> DIRECTIONS
From the entries below, reproduce exactly the line containing "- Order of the", the line containing "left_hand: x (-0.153", and every line in between, with nothing added.

BEGIN SUPPLIED MATERIAL

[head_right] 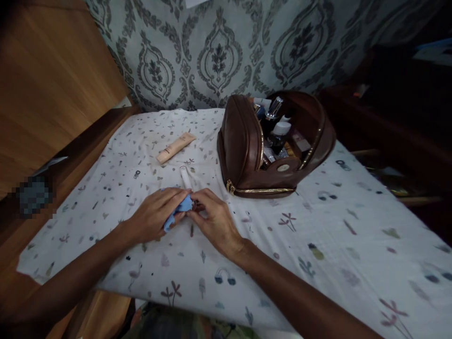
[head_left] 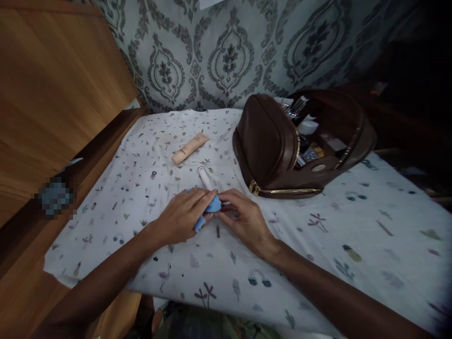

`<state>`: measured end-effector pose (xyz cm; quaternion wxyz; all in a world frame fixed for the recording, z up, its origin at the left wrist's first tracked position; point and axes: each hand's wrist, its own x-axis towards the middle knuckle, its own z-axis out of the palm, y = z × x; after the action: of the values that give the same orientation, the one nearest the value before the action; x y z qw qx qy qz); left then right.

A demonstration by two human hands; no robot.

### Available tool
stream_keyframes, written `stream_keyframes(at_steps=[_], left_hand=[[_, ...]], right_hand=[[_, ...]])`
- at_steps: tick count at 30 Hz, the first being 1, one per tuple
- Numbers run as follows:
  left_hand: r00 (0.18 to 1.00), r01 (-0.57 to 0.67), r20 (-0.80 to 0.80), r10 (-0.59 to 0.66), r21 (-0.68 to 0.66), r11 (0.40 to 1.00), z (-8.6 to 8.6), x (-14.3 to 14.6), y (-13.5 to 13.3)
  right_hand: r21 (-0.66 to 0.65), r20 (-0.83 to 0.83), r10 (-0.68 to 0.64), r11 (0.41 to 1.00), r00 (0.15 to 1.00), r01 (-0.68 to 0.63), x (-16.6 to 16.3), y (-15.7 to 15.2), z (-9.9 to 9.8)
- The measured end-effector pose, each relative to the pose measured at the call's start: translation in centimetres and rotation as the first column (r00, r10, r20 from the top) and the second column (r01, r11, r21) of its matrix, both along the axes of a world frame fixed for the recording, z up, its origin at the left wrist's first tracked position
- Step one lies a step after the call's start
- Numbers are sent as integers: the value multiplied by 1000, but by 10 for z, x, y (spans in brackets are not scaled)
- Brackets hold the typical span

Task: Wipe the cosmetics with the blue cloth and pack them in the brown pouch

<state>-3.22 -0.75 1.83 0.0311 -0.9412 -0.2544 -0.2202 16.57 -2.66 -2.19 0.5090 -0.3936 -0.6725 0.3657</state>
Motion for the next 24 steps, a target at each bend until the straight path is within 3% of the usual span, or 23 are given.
stream_keyframes(at_steps=[4, 10, 19, 24], left_hand=[[990, -96, -114, 78, -162, 982, 0, -18, 13], [970, -179, -223, 93, -403, 898, 7, -51, 32], [987, -123, -140, 83, -310, 943, 0, -47, 32], [971, -197, -200, 130, -368, 909, 5, -53, 34]], right_hand=[[-137, -43, -82, 988, 996, 75, -1, 4, -7], [-164, -68, -43, 986, 997, 32, 2, 7, 0], [-331, -68, 59, 940, 996, -78, 7, 10, -1], [-364, -163, 23, 928, 986, -81, 8, 12, 3]])
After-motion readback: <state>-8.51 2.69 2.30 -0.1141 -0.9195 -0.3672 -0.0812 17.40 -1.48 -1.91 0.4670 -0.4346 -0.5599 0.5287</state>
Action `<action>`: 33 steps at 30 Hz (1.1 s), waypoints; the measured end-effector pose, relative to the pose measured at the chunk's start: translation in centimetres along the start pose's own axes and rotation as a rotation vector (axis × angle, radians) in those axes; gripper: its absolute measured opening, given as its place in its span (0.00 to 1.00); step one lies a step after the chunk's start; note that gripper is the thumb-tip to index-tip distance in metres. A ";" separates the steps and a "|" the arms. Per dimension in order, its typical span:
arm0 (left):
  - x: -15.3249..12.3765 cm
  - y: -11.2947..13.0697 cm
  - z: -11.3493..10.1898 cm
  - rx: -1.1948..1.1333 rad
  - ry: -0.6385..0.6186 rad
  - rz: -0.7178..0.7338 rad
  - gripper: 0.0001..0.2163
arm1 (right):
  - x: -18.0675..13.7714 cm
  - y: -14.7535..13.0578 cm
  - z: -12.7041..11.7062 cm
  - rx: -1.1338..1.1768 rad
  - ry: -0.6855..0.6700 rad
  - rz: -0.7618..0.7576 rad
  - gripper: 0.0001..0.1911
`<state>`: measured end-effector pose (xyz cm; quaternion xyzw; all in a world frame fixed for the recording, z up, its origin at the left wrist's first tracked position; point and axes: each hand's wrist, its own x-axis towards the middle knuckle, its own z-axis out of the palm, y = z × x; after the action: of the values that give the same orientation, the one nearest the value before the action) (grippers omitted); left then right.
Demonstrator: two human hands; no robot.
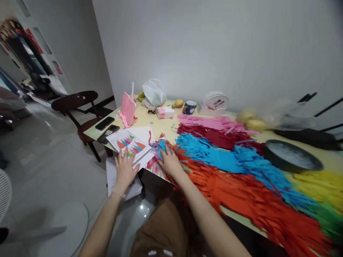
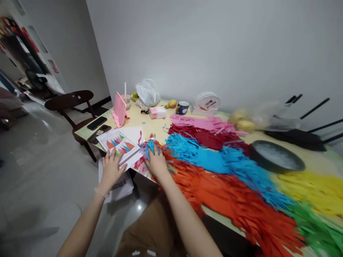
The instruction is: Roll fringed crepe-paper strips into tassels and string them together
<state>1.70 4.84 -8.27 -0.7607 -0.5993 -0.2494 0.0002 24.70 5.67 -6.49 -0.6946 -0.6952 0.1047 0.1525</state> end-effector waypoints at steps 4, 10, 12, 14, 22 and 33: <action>0.7 -0.6 0.6 0.081 -0.039 0.057 0.20 | 0.2 0.6 1.0 0.108 0.075 -0.015 0.30; 1.0 -0.9 -0.5 0.062 0.041 0.081 0.17 | 1.3 3.7 -4.6 0.318 0.261 -0.050 0.33; 0.9 -0.1 -1.0 0.050 0.059 0.081 0.17 | 0.3 4.4 -7.1 0.372 0.312 -0.066 0.33; 0.6 1.1 -1.3 0.039 0.069 0.085 0.17 | -1.7 4.3 -8.8 0.444 0.384 -0.131 0.32; -0.5 4.7 -0.8 -0.007 0.082 0.108 0.17 | -11.3 0.6 -3.9 0.421 0.154 -0.429 0.34; -0.4 4.6 -0.2 0.026 0.069 0.128 0.18 | -9.2 0.5 -5.6 0.399 -0.234 -0.373 0.31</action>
<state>5.73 3.15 -6.86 -0.7883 -0.5524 -0.2671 0.0467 27.06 -3.87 -2.02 -0.4945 -0.7893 0.2888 0.2215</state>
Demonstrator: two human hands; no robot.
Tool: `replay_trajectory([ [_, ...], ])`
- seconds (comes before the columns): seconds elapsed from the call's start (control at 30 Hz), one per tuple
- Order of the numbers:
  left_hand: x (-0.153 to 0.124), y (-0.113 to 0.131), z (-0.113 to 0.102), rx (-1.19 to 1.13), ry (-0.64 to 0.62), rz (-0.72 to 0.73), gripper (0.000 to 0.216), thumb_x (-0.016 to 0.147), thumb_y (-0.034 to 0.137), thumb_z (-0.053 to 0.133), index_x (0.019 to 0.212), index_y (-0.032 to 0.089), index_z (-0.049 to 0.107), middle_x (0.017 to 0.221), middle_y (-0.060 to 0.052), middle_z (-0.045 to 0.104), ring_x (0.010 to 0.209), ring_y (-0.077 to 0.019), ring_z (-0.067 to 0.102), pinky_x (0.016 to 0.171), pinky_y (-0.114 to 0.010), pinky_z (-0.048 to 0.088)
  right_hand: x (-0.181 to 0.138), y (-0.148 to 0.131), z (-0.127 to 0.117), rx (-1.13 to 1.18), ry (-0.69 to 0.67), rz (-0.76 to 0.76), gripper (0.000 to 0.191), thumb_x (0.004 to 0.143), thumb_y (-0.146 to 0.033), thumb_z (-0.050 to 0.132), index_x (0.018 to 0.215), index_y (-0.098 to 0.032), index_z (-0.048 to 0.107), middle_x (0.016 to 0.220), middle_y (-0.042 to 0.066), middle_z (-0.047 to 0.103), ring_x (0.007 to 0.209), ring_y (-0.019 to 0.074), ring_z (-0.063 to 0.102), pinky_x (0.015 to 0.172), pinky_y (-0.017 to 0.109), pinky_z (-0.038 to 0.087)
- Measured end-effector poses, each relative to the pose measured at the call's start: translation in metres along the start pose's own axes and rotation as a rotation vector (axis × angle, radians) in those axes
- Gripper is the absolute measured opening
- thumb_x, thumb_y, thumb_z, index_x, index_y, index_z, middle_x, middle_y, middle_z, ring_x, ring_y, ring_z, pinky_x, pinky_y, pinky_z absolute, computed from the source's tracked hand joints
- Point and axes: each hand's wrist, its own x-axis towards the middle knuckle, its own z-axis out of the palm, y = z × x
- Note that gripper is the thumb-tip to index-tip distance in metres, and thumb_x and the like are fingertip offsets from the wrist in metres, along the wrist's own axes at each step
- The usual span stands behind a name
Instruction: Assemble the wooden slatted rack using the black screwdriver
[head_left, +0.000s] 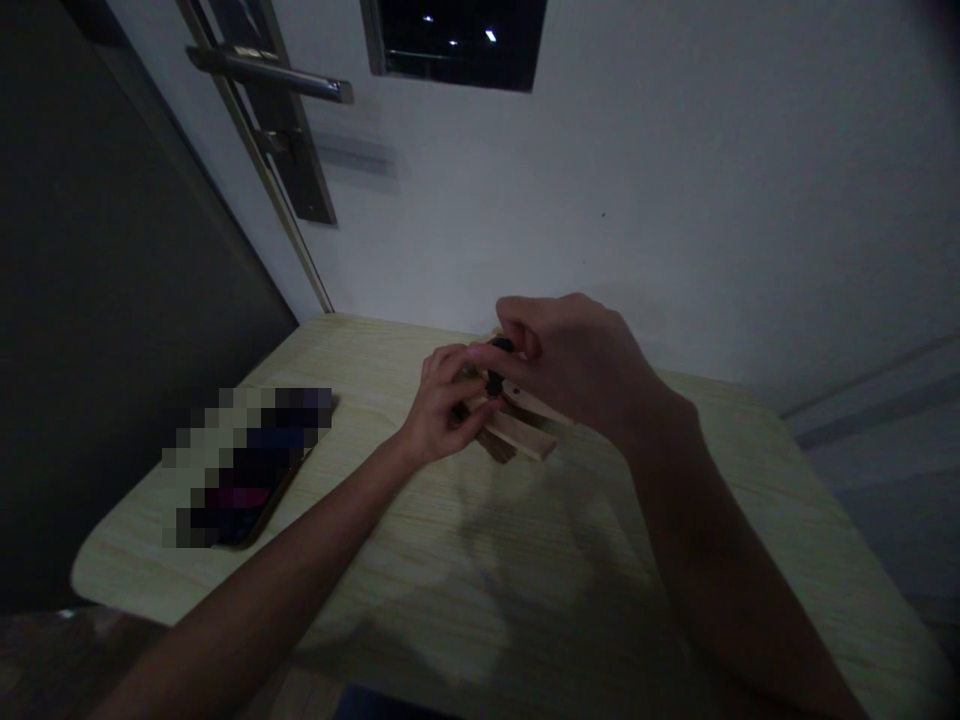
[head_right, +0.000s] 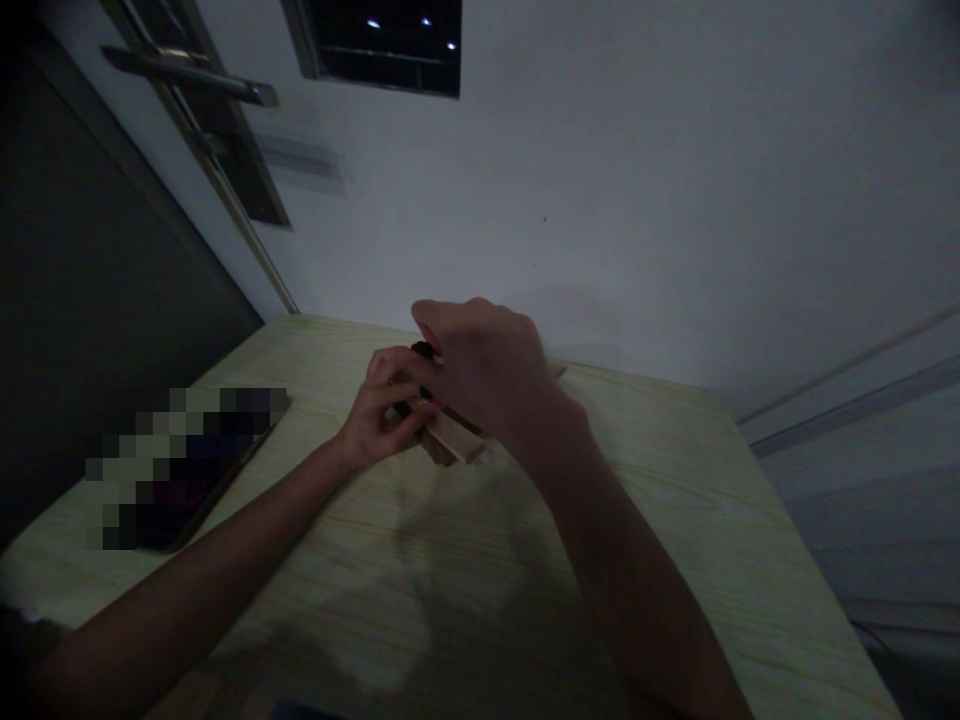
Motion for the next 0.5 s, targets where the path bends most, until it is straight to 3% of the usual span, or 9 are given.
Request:
replay_trajectory([
  [0.1,-0.001,0.000,-0.001,-0.017,-0.003,-0.011,0.019,0.084,0.035,0.056,0.077,0.020,0.067,0.112,-0.007,0.059,0.107,-0.0235,0.048,0.093,-0.044,0.040,0.001,0.003,-0.007,0.126,-0.077,-0.078,0.017,0.081,-0.037,0.063,0.092,-0.024,0.062,0.077,0.002,0.062,0.068,0.0150,0.055,0.060,0.027,0.036],
  [0.2,-0.001,-0.001,-0.001,-0.021,-0.003,-0.007,0.019,0.084,0.036,0.057,0.080,0.022,0.069,0.112,-0.006,0.059,0.109,-0.0237,0.047,0.095,-0.044,0.039,0.003,0.008,-0.013,0.266,-0.177,-0.202,0.012,0.084,-0.026,0.058,0.092,-0.024,0.066,0.086,0.001,0.067,0.069,0.0121,0.057,0.064,0.025,0.040],
  [0.3,-0.002,-0.001,-0.002,-0.011,-0.021,0.005,0.018,0.085,0.035,0.056,0.083,0.023,0.069,0.113,-0.005,0.059,0.111,-0.0239,0.046,0.096,-0.045,0.038,0.005,0.010,-0.015,0.295,-0.180,-0.219,0.011,0.084,-0.024,0.058,0.084,-0.021,0.069,0.076,-0.001,0.067,0.062,0.0093,0.054,0.061,0.024,0.040],
  [0.5,-0.001,-0.001,-0.001,-0.006,-0.007,0.029,0.020,0.085,0.034,0.054,0.081,0.021,0.069,0.110,-0.006,0.059,0.108,-0.0234,0.046,0.094,-0.045,0.039,0.005,0.008,-0.008,0.162,-0.092,-0.129,0.020,0.081,-0.039,0.064,0.071,-0.021,0.062,0.061,-0.002,0.058,0.056,0.0103,0.047,0.056,0.025,0.036],
])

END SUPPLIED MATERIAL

> REPLY TO THE TASK
- Order of the numbers:
  left_hand: x (-0.153 to 0.124), y (-0.113 to 0.131), z (-0.113 to 0.102), rx (-1.19 to 1.13), ry (-0.64 to 0.62), rz (-0.72 to 0.73), gripper (0.000 to 0.216), thumb_x (-0.016 to 0.147), thumb_y (-0.034 to 0.137), thumb_z (-0.053 to 0.133), index_x (0.019 to 0.212), index_y (-0.032 to 0.089), index_z (-0.049 to 0.107), middle_x (0.017 to 0.221), middle_y (-0.060 to 0.052), middle_z (-0.045 to 0.104), ring_x (0.010 to 0.209), ring_y (-0.077 to 0.019), ring_z (-0.067 to 0.102), pinky_x (0.016 to 0.171), pinky_y (-0.114 to 0.010), pinky_z (-0.048 to 0.088)

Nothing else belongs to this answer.